Paikea, an adventurous spirit, stays true to
herself even though her grandfather, the main male role in her life, tells her
not to act the way she does. She stays true to herself by going against her grandfather
and learning the old ways of a chief which makes her a counter-stereotype. She
seeks out her uncle to teach her how to use the Taiaha, knowing it will make
her grandfather angry. Yet, she learns and she perseveres. Rubaiyat Hossain explains in
her article Female Directors, Female
Gaze:The Search for Female Subjectivity in Film “men and women don’t live the same reality. They
belong to different plains of power and are meant to see different versions of
the same images as they both stare at one single object, or truth, or reality”
(Hossain, 2011). Paikea knows in her heart that she can learn the
old ways of a chief but her grandfather refuses to think the same because of
Paikea’s gender. “The difference between a
young girl and boy is that the girl, as lack, is constituted as a site of negativity…”
(Hossain, 2011). This quote from Hossain emphasizes the different perspectives
of genders in the film and how Paikea’s grandfather does not see her as worthy
enough. Despite her grandfather not believing in her, Paikea perseveres and
proves how worthy she is.
Paikea empowers both women and men. She proves she
can do what a man does, if not better than a man. She not only makes her
grandmother and the local women proud of her accomplishments but she makes the
men in the village proud as well. She proves that females are strong. “When at
their best, movies give birth to new visions of female strength and freedom.” (Kord,
Krimmer. 2005) Whale Rider is a powerful film that paves the way for women to
empower those around them. It proves that sometimes you must go against those
you love the most in order to show your value. Even though going against one’s
loved ones is challenging and not the norm, it can make a huge difference and
change the negative opinions into positive ones.
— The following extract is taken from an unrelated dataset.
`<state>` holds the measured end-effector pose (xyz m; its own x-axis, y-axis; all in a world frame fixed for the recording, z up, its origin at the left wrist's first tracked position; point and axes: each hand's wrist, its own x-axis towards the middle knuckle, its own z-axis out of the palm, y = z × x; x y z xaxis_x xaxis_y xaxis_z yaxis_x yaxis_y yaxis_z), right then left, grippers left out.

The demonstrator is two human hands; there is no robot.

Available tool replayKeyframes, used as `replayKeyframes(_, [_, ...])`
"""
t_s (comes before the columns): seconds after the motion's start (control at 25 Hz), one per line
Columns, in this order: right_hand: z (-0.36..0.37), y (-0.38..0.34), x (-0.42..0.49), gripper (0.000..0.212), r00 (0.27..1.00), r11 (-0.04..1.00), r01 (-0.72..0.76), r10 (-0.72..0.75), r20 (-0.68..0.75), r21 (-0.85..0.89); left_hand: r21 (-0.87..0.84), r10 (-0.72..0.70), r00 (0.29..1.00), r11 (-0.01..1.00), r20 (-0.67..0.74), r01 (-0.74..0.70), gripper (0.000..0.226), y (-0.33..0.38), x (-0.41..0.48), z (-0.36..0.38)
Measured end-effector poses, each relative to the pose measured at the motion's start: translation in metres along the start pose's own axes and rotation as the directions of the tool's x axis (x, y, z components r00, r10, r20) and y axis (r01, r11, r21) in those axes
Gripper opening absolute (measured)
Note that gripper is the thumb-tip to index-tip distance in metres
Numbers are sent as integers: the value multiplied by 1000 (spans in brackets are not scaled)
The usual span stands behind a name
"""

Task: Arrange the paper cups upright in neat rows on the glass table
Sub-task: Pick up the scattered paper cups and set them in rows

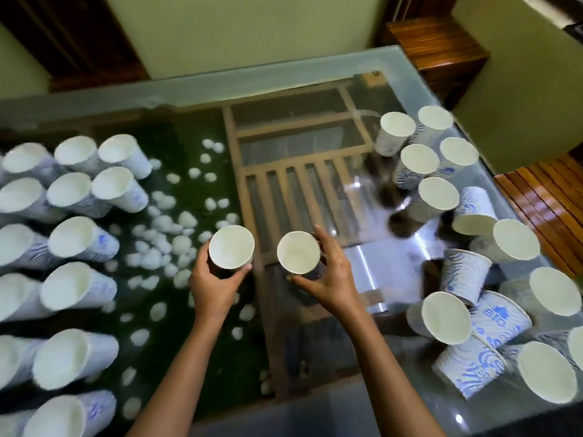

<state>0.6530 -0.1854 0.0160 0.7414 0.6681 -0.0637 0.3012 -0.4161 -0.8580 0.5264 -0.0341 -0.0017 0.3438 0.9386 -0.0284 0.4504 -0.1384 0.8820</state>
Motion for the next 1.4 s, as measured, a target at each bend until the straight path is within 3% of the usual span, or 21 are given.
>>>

In Whale Rider, Paikea takes her own path and does it for herself because she truly knows she can do it. In most films, the females do not take their own path; instead they follow that of others. They do not want to disobey. Whale Rider shows that you can succeed even with only one person on your side. Too many films show characters depending on others for success, but Whale Rider shows how success is what you make of it. Success depends on your ability to try. Whale Rider shows a different kind of cinema, one that is not normally portrayed but hidden. For instance, the premise of the film is that of tragedy, a family that was ripped apart. Most films have a complete family and tend not to show deep tragedy. It is often a breath of fresh air to see that a director is capturing real-life tragedy rather than picture perfect endings.
Caro, N., Ihimaera, W. (2002). Whale Rider. New Zealand: South Pacific Pictures.
Kord, S., Krimmer, E. (2005). Hollywood. Canopy.